-- Exercise brief --
Take every line from the listing below that includes "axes" and copy it.

-- Dataset section --
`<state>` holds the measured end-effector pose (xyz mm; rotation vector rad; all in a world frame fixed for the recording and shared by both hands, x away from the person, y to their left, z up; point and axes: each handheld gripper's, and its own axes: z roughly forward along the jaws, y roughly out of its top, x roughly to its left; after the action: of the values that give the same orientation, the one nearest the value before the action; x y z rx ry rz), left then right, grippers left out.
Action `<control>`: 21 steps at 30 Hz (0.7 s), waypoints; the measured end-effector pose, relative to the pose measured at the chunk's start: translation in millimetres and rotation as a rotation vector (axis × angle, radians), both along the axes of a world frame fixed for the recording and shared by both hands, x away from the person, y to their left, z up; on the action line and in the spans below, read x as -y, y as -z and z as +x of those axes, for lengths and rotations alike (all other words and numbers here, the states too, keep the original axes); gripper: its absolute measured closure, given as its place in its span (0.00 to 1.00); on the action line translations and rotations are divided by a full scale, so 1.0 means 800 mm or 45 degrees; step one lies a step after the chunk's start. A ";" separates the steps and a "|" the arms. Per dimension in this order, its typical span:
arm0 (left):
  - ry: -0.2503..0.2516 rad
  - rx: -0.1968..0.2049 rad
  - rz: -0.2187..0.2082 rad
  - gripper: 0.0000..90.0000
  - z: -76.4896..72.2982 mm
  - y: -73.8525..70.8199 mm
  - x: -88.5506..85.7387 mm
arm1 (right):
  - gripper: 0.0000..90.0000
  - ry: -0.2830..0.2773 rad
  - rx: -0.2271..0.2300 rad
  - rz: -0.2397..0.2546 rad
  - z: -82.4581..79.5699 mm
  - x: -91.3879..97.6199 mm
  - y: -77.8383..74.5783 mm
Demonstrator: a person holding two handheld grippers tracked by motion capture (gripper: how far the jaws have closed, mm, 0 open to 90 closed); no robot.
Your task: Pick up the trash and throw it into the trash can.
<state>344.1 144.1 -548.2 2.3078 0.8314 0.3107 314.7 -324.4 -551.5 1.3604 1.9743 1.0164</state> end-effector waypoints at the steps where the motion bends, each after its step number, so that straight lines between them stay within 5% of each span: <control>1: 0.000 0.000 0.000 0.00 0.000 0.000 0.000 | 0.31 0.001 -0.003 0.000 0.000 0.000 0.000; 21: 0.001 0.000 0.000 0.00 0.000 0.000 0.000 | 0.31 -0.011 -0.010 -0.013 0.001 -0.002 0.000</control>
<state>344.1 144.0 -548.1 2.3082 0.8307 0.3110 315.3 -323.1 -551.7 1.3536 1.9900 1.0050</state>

-- Finished task --
`<state>` holds the measured end-effector pose (xyz mm; rotation vector rad; all in a world frame fixed for the recording and shared by both hands, x away from the person, y to their left, z up; point and axes: each handheld gripper's, and its own axes: z roughly forward along the jaws, y roughly out of its top, x roughly to its left; after the action: of the values that give the same orientation, the one nearest the value before the action; x y z rx ry rz), left then right, grippers left out.
Action `<control>`: 21 steps at 30 Hz (0.7 s), waypoints; the measured end-effector pose, relative to the pose measured at the chunk's start: translation in millimetres and rotation as a rotation vector (axis × angle, radians), both along the axes of a world frame fixed for the recording and shared by both hands, x away from the person, y to their left, z up; on the action line and in the spans below, read x as -y, y as -z and z as +x of those axes, for lengths and rotations alike (all other words and numbers here, the states too, keep the original axes); gripper: its absolute measured closure, given as its place in its span (0.00 to 1.00); on the action line translations and rotations are divided by a full scale, so 1.0 means 800 mm or 45 degrees; step one lies a step after the chunk's start. A ";" separates the steps and a "|" the arms. Per dimension in this order, its typical span:

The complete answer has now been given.